Свободно болтающийся недоношенный плод был прикручен проволокой к запястью женщины, похожий на заморенную голодом куколку.
— А это солдат. На нем еще сохранились клочья мундира…
Взгляд Мари впился в дальнюю стену. До того глаза ее метались туда и сюда, взад и вперед — от одного ужаса к другому, рикошетили от черепа к черепу, перебирали ребро за ребром, замирали, гипнотически завороженные зрелищем бессильных, бесполых, бесплотных чресел — зрелищем мужчин, которых обезвоживание превратило в женщин, а женщин — в свиноматок с обвисшими сосками. Взгляд кидался, вселяя страх, стремительней и стремительней, от разбухшей груди к неистово распяленному рту, от стены к стене — и обратно, снова и снова, будто мяч в игре: вот он застрял в немыслимом оскале, кричащим плевком переброшен в клешни, потом застревает между тощими грудями.
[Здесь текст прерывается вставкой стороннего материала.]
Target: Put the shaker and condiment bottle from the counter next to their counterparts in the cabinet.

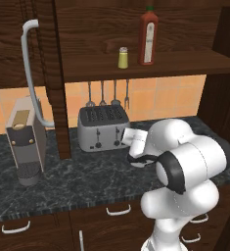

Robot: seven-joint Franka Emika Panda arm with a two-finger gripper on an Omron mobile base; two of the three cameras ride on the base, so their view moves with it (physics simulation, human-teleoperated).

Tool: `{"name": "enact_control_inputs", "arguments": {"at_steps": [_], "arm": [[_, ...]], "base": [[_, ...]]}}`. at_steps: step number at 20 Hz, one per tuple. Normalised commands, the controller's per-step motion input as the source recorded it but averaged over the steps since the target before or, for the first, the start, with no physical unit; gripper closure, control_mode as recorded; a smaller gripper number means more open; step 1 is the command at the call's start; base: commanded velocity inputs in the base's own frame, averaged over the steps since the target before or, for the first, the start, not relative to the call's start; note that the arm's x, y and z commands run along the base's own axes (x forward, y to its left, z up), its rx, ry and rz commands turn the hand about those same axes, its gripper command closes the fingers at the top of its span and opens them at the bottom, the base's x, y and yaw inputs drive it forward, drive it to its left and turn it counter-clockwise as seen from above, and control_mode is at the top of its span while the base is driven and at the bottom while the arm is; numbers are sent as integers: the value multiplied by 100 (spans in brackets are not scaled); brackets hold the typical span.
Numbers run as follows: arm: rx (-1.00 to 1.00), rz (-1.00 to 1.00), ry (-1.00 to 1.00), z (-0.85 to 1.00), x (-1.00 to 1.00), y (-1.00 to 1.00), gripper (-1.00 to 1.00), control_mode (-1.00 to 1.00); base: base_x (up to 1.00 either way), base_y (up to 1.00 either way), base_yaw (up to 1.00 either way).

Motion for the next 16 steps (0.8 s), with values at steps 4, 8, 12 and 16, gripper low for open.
{"name": "enact_control_inputs", "arguments": {"at_steps": [4, 8, 12, 16], "arm": [[0, 0, 0, -3, 0, 0, -100, -100], [0, 0, 0, -6, 0, 0, -100, -100], [0, 0, 0, -6, 0, 0, -100, -100], [0, 0, 0, -5, 0, 0, 100, -100]], "base": [[0, 0, 0], [0, 0, 0], [0, 0, 0], [0, 0, 0]]}}
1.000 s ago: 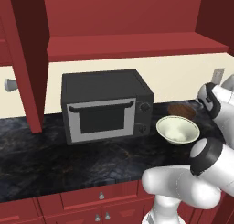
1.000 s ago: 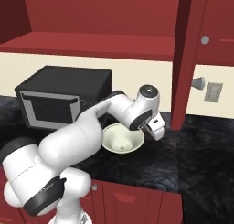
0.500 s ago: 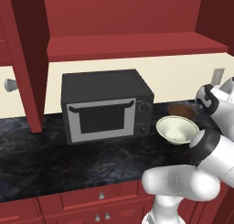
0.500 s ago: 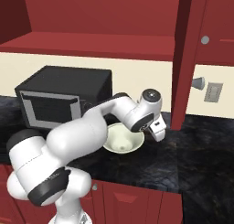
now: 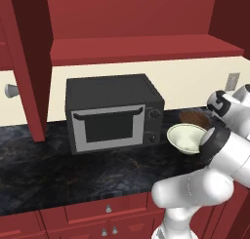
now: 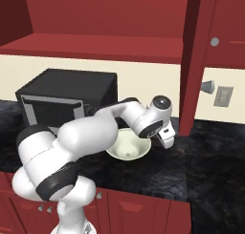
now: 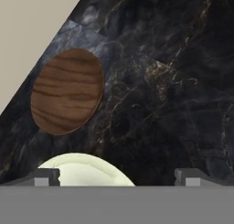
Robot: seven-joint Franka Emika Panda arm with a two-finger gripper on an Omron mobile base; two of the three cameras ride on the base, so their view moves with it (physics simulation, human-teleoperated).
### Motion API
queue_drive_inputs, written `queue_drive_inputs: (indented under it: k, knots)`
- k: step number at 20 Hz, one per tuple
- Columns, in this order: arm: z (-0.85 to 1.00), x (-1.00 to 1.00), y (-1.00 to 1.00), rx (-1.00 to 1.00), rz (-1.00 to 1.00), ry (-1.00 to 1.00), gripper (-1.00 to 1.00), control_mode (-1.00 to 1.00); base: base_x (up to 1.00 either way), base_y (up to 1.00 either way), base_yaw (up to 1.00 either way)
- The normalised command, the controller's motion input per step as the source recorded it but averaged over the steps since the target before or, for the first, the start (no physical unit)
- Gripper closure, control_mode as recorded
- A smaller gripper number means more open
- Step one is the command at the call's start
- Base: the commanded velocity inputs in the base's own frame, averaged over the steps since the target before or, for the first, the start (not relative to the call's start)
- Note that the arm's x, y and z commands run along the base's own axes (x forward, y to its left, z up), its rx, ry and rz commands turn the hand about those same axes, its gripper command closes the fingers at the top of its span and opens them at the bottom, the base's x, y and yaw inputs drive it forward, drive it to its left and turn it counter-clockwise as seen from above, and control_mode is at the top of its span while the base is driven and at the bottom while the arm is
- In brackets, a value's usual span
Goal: Pick up the bowls on the counter and stack them on top of one another in the open cabinet. Place the smaller bowl on top of the larger bowl.
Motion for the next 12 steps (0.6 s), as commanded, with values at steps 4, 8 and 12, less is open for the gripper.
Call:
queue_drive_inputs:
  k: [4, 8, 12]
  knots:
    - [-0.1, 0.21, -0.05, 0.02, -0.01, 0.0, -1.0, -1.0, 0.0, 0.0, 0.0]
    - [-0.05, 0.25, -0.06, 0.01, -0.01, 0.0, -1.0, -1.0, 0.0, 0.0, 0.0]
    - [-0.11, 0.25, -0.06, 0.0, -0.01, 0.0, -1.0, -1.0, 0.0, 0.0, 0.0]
Выстроившийся в ряд незримый хор безмолвным гулом подстрекает игроков, и мячик взгляда исступленно мечется от стены к стене — отскакивая, отпрыгивая, отлетая — и катится дальше по всей этой невообразимой процессии, сквозь жуткий строй подвешенных на крюки, вплоть до самого крайнего — пока зрение не разбивается вдребезги о коридорный тупик, где сосредоточен воедино последний истошный вопль всех здесь собранных!
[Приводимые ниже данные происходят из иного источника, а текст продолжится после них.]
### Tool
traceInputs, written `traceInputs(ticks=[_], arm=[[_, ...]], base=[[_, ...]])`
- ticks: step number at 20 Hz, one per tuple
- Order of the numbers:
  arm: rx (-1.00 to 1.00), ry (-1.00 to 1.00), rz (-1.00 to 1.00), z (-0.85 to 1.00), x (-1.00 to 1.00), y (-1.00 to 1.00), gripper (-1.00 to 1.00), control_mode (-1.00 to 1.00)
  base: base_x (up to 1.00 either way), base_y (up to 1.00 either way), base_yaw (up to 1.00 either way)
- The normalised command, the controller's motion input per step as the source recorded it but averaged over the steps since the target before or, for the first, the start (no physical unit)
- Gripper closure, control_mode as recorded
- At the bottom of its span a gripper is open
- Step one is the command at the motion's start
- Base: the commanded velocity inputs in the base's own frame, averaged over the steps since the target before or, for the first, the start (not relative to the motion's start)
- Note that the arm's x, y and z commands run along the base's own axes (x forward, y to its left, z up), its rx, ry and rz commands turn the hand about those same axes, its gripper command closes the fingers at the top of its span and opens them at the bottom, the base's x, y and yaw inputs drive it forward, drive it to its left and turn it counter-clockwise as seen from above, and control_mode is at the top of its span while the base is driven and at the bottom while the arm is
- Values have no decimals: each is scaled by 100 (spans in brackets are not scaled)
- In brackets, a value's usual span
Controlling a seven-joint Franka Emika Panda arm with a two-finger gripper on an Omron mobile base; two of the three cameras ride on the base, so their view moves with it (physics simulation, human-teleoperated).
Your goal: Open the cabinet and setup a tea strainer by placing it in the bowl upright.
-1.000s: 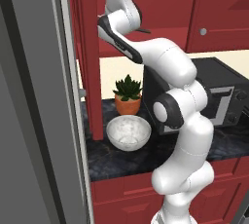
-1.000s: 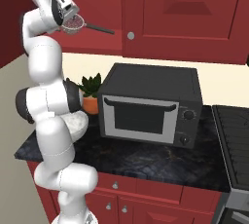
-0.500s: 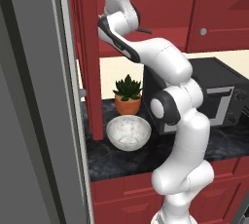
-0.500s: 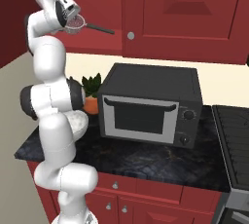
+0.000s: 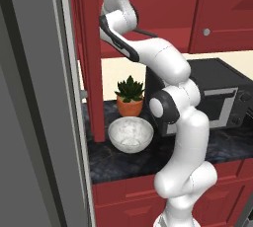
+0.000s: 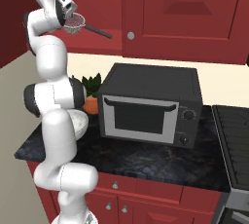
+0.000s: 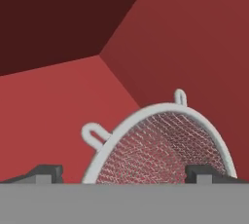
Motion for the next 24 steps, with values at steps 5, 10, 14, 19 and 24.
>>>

Мари обернулась и метнула взгляд вдаль — туда, где ступени лестницы ввинчивались в поток солнечного света. Насколько же даровита смерть! Что за изобилие и разнообразие мимики и жестов, какое множество поз и телодвижений — не найти двух одинаковых. Тела напоминали вытянутые кверху оголенные трубки гигантской неиспользуемой каллиопы, вместо срезанных клапанов — отчаянно вопящие рты. И теперь будто гигантская обезумевшая рука надавила на все клавиши одновременно — и тут из высоченной каллиопы вырвался слитный стоголосый и нескончаемый вопль.
Затвор фотоаппарата щелкал поминутно, и Джозеф переводил кадр. Затвор щелкал, а он переводил кадр.
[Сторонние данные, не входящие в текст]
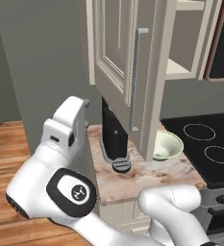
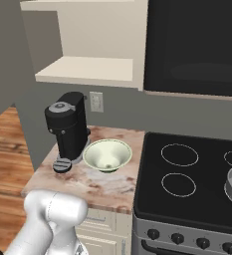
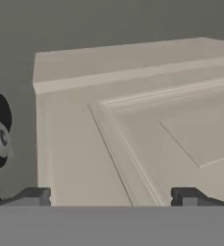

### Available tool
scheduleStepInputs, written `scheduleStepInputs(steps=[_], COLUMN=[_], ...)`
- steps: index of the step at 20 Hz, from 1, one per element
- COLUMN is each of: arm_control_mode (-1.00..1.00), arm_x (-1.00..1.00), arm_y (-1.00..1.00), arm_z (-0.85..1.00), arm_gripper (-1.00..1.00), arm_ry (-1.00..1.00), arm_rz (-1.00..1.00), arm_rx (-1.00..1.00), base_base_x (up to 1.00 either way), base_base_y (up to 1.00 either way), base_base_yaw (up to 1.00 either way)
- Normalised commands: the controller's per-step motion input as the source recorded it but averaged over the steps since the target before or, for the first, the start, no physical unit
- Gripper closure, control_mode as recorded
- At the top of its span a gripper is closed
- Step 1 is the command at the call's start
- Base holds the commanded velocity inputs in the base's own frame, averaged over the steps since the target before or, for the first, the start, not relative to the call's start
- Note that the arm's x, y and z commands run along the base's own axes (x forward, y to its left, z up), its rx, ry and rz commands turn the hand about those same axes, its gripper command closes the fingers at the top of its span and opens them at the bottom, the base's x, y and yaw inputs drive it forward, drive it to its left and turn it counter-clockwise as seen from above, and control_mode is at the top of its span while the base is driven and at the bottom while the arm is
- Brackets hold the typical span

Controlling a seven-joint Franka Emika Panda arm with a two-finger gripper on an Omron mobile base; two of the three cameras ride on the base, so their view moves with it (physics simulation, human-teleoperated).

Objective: Open the cabinet and move the ladle to the pot. Then close the cabinet.

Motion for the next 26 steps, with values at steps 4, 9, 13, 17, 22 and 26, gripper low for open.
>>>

Морено, Морелос, Кантоне, Гомес, Гутьеррес, Вильяносул, Урета, Ликон, Наварро, Итурби, Хорхе, Филомена, Нена, Мануэль, Хосе, Томас, Рамона… Этот — любил прогулки, тот — пел, а у того было три жены. Один умер от такой-то болезни, а другой — от такой-то, третий же — совсем от иной. Четвертого застрелили, а пятого пырнули ножом. Шестая ни с того ни с сего рухнула замертво, у седьмого остановилось сердце. Двенадцатый был чересчур смешлив, тринадцатая обожала танцульки, четырнадцатая слыла писаной красавицей. У пятнадцатой было десять детей: шестнадцатый — один из них, так же как и семнадцатая. Восемнадцатого звали Томас — он чудно играл на гитаре.